# Newbie Jigging Gear



## PompNewbie (Oct 1, 2007)

Hey guys I think im going to try some jigging Sat.. What is a good inexpensive rod/reel combo to try to learn on.. probably going with butterfly jigs and 30-50 lb PP or suffix.

Unless you have a better suggestion


----------



## lobsterman (Sep 30, 2007)

You can't get one before this weekend but I recommend you check out Barefoot rods on ebay. They cost less and have way more backbone than shimano. I have 2 shimanos ans 1 barefoot and I say the barefoot hands down. Also check into hopper rods.


----------



## PompNewbie (Oct 1, 2007)

Thanks Lobster Ill look into it.. any ideas on a reel? Torium 30 or TLD, maybe a spinner?


----------



## JoshH (Sep 28, 2007)

torium 16 with 80 power pro on a heavy action 6 foot trevala, nothing better unless you want to get into alutecnos, torsas, or accurates. look on ebay there is some good deals.


----------



## PompNewbie (Oct 1, 2007)

Looks like those reels are around 150.00 just for the reel.. dont suppose anyone has some bargin bin ideas?


----------



## dailysaw (Jan 22, 2008)

mike i have a Torium 30 you can try this weekend. if you like it you can get one for your self. i love mine they will pull a truck and still able to cast a live bait or jig. i have it matched with a evolution jigging rod. pulled in some nice AJ's with it but no monsters. i have seen with my own eyes on the boat recess these reels kick some monster azz!


----------



## PompNewbie (Oct 1, 2007)

Sweet Bruce thanks! I have a video of a guy using one with a butterfly jig and its just sick... to be such a limber rod and smaller type reel he is wrenching these fish up like its nothing


----------



## dailysaw (Jan 22, 2008)

mike im not going to lie, if you tie into a nice aj with the drag cranked down( because these reels can handle it) you better hold on or you will be bying me a new one:banghead what im trying to say is it is not as easy as it looks:hotsun


----------



## JoshH (Sep 28, 2007)

just wondering, why use the 30 if you can shave ounces off with a 16? they have the same drag and same guts, technically, the 16 would be stronger...


----------



## dailysaw (Jan 22, 2008)

josh im not sure maybe more line. i dont go offshore to much so when invited to go out with recess i watched first hand what these reels can do! they were using the 30. i will check out the 16. seems like it would be better for jigging. i mainly use mine to pull out groupers.


----------



## PompNewbie (Oct 1, 2007)

Oh I believe it... those reels look like they have some serious power and with power pro I would imagine you have to set the drag right or get pulled overboard.


----------



## PompNewbie (Oct 1, 2007)

I called you a min ago and got voice mail.. give me a call


----------



## JoeZ (Sep 30, 2007)

The Emerald Coast Saltwater Seminar Series in Destin cover this last night.

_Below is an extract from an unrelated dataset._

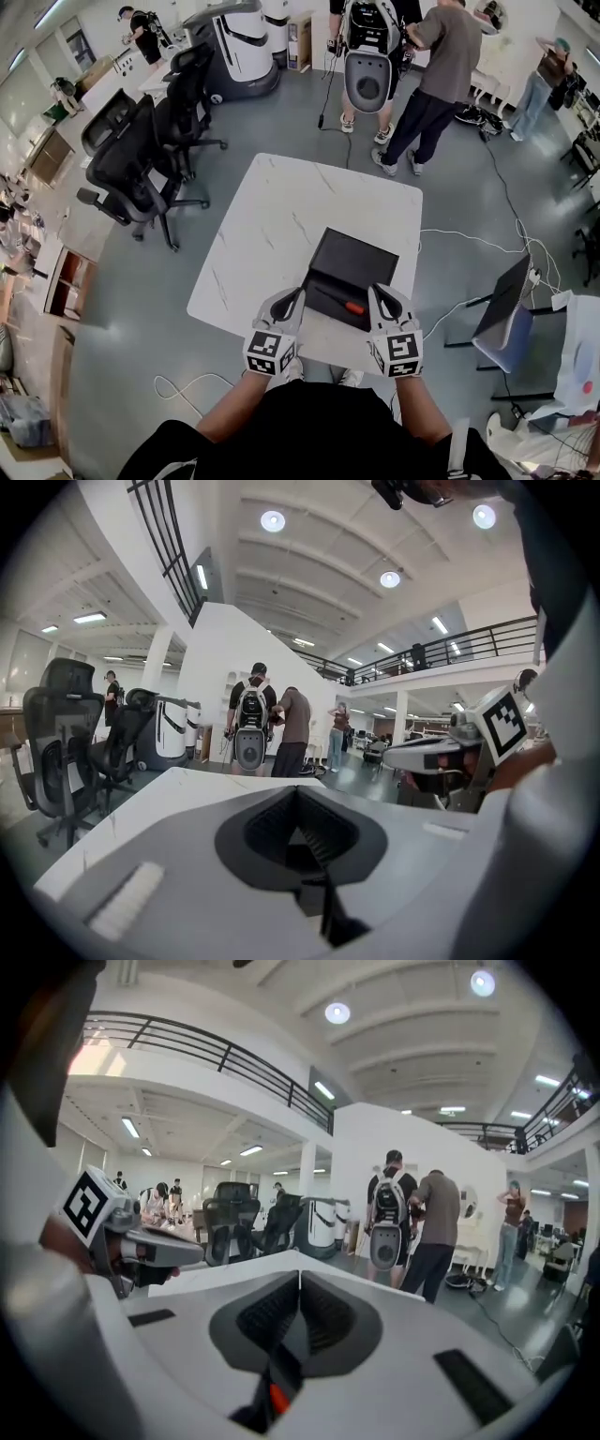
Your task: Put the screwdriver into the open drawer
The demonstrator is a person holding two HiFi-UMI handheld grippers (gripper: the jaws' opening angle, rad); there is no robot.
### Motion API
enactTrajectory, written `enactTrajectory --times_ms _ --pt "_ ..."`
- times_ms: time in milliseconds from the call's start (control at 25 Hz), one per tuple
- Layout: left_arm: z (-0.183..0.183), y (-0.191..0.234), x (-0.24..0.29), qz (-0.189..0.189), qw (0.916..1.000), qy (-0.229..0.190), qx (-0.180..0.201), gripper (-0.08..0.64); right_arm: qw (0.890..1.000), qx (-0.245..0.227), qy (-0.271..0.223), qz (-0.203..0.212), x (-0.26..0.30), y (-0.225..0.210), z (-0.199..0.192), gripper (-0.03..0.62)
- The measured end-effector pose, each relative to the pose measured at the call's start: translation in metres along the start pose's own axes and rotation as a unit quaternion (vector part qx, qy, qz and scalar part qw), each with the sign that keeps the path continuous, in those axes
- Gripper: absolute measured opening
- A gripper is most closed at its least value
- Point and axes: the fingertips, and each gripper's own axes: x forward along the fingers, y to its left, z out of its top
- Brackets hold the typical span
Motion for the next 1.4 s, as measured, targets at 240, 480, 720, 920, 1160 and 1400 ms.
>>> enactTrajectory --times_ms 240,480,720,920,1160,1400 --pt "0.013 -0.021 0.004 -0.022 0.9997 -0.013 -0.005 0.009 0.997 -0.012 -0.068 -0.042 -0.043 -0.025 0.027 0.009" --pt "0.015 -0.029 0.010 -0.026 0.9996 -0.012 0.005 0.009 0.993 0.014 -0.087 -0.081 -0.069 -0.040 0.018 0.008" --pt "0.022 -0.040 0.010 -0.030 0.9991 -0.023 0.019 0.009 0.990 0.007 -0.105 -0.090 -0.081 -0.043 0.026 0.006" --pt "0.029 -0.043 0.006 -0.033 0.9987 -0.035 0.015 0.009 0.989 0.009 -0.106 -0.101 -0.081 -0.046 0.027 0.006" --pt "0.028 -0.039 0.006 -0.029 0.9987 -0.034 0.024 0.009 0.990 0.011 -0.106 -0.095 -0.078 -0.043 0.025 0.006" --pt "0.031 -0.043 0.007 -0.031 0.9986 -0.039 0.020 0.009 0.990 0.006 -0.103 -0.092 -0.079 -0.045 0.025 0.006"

Capt. Jason Woodham, a Shimano-backed charter captain over there, said it's a four-part system.

Most important jigs. 2nd is Power Pro. Third is the rod and last is the reel.

If you've got the jigs, go get the rod -- Trevala -- and then slap a TLD 25 or whatever you have on there and you'll be amazed. I've fished the system a few times and it's lights out.

One good point he made is that if you're going after jacks in say 250 of water. Stop at 150 and drop to the bottom. Mrk you're line witha red marker. You now know where 150 is. Do it at 200 feet with black.

When you get to the spot, you don't have to try to guess where you're going, just to the mark and catch fish.

Woodham was on top of the Shimano system. He might be the speaker Monday at the HLS seminar at Flounders as well so it might be worth checking him out.


----------



## PompNewbie (Oct 1, 2007)

Here is the video that got me all worked up to try it.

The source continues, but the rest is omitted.